Je suis sûr que la plupart d'entre nous ont une voiture de notre enfance qui se démarque – quelque chose qui résonne avec un moment particulier de notre vie. C'est la voiture que nous aimerions posséder un jour, même si cela pourrait probablement être dans nos rêves. Je pense que les films peuvent être le plus grand déclencheur, en particulier dans l'ère pré-Internet, lorsqu'une apparition de film pourrait être la seule fois où vous vous attendez à voir des voitures se produire pour un scandaleux. Pense Tabac et le Mustang GT Fastback, minis dans le Travail italien (ou la Divine Lamborghini Miura P400 au début) ou le Countach LP400 Courir à canon.
Pour moi, c'était l'Esprit Lotus de cette plus chargée de franchises de films, James Bond. Le DB5 était avant mon temps, donc à mes yeux d'enfance c'était Le quartier blanc féroce de Nellie mouillée hurlant autour des montagnes de la Sardaigne qui a volé mon imagination, dès la première fois que j'ai vu L'espion qui m'aimait. Au Silverstone Classic, je me suis délecté d'une véritable convention d'Esprits de toutes les générations, j'ai donc renversé ce projecteur comme un bref hommage au modèle.
Je sais que je ne suis pas seul dans mon amour pour l'esprit, et cette adoration n'est pas non plus basée sur son esthétique brute. Il s'agit d'une voiture qui a changé la dynamique de ce que cela signifiait être une supercar, qui n'a jamais compromise, qui fait toujours glisser les visages du propriétaire si vous mentionnez la pluie.
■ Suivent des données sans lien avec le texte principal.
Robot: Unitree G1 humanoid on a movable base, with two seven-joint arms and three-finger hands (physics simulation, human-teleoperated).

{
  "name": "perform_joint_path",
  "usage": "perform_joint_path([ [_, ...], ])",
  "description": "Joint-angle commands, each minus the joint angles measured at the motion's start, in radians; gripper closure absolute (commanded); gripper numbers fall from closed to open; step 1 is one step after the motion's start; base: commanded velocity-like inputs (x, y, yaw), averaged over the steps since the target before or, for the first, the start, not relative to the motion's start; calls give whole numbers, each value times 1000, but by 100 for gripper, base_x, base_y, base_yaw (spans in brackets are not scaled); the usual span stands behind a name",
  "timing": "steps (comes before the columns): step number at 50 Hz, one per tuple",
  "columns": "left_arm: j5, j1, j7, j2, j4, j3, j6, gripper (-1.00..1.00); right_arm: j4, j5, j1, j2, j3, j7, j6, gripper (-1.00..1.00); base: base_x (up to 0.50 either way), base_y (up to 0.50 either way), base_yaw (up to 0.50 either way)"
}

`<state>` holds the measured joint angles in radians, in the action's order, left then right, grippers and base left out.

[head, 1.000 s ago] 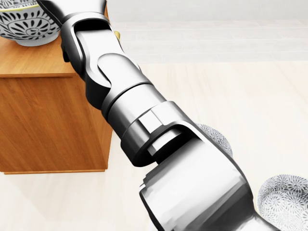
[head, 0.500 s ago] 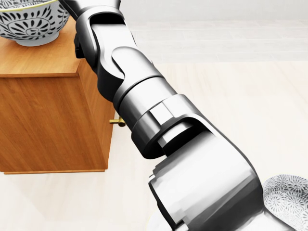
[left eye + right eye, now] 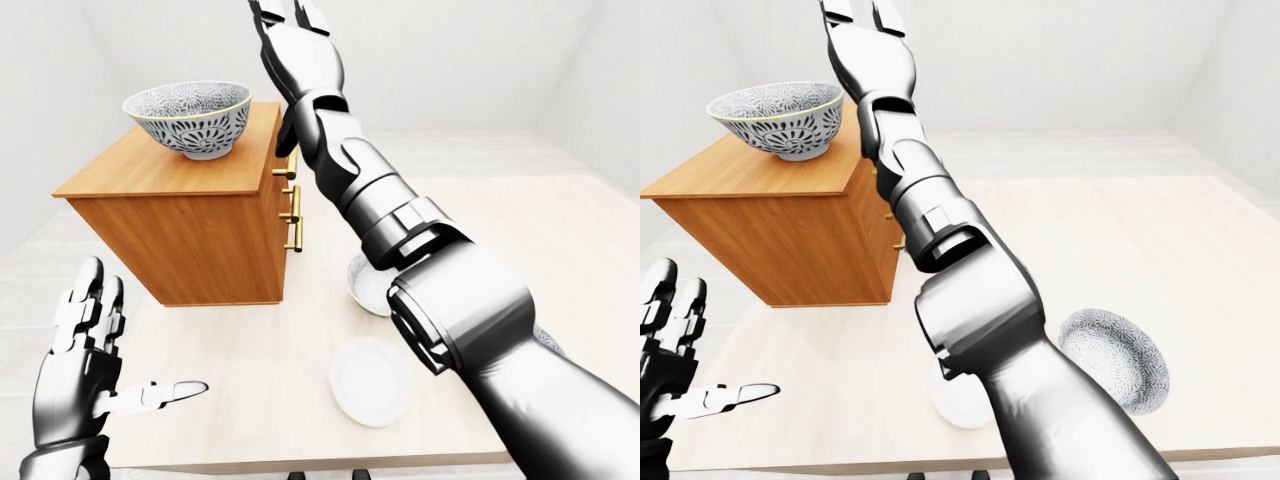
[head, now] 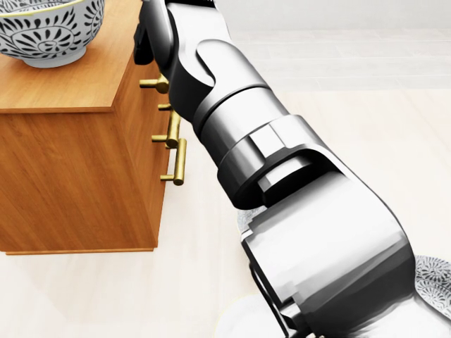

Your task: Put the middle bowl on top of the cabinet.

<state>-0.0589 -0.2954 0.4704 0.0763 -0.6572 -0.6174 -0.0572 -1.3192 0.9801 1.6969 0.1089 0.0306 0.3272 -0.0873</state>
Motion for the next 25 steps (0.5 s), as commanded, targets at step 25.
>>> perform_joint_path([
  [25, 29, 36, -29, -23, 45, 23, -11, -100, -5, -41, 83, -229, -10, -195, 0, -100, 0, 0, 0],
])
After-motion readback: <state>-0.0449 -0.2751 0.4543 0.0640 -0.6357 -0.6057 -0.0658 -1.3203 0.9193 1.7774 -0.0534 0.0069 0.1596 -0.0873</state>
Le fait qu'une voiture d'un autre film ait presque déraillé toute la société fait une tournure ironique: l'implication mal étoilée de Lotus (avec le gouvernement britannique…) dans le scandale de DeLorean aurait pu détruire plus que sa réputation. Ce n'était qu'un près de l'effondrement en une décennie qui a vu la mort de la fondatrice emblématique Colin Chapman et de la société change constamment la propriété.

Au cours de 28 ans, Lotus a produit les 10 675 ESPRIT dans une douzaine de variantes de base (cinq générations quatre cylindres et sept modèles spéciaux), bien que cela ne touche pas au nombre réel de dérivés qui ont été tirés au fil des ans. De 1975 à un 2004 presque incroyable, l'Esprit a piloté le drapeau de Lotus.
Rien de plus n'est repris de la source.